Au lieu de ce genre d’absurdité, il serait plus raisonnable pour Washington d’accepter l’idée que des processus objectifs de caractère démographique, économique et social font de l’Asie le principal centre de gravité du monde au cours du nouveau siècle et de faire tout pour assurer que les conditions pour la stabilité et le développement soient préservées. Les actions des Américains font preuve, malheureusement, du contraire : ils amplifient la perception de leur propre déclin ce qui se manifesterait moins brusquement s’ils adoptaient une conduite plus constructive.
Le centre de gravité se déplace vers l’Asie du Sud
Le passage du centre de gravité de la région atlantique vers l’Asie du Sud est un processus objectif. Moscou et Washington n’y sont impliqués qu’indirectement et on ne peut pas nier ou empêcher l’influence croissante des pays de cette région. Dans cette optique, les relations entre la Russie et la Chine sont remarquables : quoi qu’il y ait eu des crises entre nos pays dans le passé, les relations russo-chinoises sont désormais au plus haut et représentent un des piliers fondamentaux d’un nouvel ordre international équilibré.
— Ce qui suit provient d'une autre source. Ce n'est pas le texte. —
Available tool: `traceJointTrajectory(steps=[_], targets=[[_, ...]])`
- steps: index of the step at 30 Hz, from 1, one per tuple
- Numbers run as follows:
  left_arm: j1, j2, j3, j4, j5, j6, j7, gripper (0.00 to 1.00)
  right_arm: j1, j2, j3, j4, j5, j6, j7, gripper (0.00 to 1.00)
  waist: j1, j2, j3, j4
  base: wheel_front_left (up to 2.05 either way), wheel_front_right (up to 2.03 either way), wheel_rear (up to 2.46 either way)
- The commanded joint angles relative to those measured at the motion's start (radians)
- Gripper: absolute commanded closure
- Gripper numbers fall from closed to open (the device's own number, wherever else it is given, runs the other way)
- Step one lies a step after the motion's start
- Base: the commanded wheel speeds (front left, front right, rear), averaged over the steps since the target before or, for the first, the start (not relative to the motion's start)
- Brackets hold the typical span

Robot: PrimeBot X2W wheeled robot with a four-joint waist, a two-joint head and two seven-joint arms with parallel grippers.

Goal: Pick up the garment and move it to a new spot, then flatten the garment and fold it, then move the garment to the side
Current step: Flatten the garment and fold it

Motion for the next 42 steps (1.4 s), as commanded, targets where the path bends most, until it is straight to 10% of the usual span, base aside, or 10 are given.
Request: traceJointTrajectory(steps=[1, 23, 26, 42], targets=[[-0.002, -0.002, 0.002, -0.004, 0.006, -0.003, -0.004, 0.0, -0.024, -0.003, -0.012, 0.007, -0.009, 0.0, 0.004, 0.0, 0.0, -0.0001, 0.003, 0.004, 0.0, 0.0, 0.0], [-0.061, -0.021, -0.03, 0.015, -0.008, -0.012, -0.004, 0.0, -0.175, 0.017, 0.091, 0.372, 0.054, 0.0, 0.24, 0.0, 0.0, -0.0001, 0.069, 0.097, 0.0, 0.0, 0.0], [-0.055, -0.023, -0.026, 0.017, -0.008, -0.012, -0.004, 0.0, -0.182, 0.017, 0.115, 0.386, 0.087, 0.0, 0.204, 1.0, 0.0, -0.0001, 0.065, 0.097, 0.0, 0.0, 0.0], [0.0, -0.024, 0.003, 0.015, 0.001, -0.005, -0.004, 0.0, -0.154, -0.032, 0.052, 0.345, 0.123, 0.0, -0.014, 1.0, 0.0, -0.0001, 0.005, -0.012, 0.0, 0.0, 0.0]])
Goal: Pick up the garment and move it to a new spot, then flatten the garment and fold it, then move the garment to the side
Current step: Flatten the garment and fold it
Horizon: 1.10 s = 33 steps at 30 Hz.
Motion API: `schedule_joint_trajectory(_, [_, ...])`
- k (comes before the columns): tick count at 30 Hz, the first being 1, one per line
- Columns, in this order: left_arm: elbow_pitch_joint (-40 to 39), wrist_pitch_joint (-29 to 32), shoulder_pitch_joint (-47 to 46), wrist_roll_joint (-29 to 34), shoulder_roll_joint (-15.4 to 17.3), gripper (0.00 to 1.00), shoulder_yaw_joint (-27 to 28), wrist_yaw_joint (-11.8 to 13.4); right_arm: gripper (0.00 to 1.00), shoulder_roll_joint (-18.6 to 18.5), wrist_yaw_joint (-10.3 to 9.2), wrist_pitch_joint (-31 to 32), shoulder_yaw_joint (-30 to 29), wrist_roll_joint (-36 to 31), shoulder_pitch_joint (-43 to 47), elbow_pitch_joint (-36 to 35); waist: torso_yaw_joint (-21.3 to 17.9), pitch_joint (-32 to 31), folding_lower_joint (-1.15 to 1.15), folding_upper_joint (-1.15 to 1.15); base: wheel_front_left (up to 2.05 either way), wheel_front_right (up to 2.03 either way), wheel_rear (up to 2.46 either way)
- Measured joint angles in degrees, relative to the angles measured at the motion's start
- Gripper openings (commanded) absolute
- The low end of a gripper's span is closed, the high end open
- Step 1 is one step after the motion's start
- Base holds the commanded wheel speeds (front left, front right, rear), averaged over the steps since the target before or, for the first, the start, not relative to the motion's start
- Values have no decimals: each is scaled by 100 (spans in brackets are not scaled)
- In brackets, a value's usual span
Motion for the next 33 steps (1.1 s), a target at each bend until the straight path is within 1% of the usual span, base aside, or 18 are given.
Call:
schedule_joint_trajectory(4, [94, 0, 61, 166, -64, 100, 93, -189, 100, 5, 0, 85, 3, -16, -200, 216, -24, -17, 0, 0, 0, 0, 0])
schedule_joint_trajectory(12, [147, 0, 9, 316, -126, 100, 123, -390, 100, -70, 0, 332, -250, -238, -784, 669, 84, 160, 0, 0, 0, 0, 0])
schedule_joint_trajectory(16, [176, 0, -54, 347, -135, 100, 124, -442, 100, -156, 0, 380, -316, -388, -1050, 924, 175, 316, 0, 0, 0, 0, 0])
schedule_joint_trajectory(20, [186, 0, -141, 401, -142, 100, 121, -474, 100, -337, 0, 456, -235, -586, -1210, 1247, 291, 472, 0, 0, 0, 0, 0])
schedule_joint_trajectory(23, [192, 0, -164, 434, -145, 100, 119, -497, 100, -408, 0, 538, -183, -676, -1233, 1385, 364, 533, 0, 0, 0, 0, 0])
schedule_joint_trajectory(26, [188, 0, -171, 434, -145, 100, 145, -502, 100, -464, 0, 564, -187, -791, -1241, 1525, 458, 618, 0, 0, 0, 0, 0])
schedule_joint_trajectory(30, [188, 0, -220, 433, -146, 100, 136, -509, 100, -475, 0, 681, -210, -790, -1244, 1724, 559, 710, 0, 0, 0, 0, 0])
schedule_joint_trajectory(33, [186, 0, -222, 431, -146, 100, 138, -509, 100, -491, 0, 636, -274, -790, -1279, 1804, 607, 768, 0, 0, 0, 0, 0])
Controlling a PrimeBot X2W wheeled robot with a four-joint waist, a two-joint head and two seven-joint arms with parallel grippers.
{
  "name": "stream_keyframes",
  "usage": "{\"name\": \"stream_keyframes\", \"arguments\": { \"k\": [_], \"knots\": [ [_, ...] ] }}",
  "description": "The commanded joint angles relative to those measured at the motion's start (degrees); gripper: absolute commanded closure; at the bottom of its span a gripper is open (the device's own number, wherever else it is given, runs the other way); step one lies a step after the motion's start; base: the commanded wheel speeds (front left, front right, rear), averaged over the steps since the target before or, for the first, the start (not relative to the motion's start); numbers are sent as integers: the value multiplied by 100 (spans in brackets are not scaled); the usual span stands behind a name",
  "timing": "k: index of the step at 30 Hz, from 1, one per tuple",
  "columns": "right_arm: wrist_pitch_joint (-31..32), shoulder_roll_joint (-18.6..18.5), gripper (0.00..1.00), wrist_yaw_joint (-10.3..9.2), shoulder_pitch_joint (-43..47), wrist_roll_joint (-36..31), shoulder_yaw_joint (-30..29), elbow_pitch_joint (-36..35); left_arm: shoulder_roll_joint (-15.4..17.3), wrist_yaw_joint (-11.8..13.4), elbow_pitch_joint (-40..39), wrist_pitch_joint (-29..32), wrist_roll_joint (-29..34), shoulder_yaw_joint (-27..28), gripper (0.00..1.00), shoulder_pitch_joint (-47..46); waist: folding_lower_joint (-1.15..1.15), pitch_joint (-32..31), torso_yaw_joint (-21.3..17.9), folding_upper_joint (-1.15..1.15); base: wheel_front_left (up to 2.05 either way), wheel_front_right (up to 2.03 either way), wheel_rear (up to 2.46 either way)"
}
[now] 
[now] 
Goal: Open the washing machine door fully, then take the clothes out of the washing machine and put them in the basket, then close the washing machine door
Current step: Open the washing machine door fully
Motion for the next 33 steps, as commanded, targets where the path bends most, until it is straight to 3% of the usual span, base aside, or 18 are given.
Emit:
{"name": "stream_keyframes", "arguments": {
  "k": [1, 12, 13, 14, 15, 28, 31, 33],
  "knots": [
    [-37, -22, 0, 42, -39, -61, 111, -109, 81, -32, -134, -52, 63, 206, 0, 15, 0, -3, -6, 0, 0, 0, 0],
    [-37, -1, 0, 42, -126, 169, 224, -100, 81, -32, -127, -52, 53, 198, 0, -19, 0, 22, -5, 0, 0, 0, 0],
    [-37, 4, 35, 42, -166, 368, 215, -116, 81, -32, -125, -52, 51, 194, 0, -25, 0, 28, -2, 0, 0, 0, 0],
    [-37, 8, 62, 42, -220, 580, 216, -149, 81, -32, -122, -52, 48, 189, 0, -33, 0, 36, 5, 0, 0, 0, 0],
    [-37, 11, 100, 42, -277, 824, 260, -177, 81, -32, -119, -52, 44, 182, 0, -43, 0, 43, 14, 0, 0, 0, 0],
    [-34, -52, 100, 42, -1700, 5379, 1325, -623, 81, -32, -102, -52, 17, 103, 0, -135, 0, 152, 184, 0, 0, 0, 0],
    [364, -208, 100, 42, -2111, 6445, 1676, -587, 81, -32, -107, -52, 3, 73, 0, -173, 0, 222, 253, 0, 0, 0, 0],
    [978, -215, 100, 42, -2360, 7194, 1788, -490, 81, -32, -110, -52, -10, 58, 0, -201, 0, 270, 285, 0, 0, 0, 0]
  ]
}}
À partir du milieu des années 1990, la Russie et la Chine ont formulé une vision commune du monde du futur. Elle a été encadrée dans la déclaration sur un monde multipolaire et la formation d’un nouvel ordre mondial de 1997. Depuis lors, la conception russo-chinoise du monde a évolué : elle a pour principes la non-ingérence, le respect de la souveraineté et des intérêts mutuels ainsi que reconnaît le fait que la coopération entre les pays est possible quelle que soit la nature de leur gouvernement. Cette base pour la coopération a résisté tant à l’épreuve du temps qu’à nombre de crises internationales de ces dernières décennies et porte nos relations à un niveau encore plus élevé.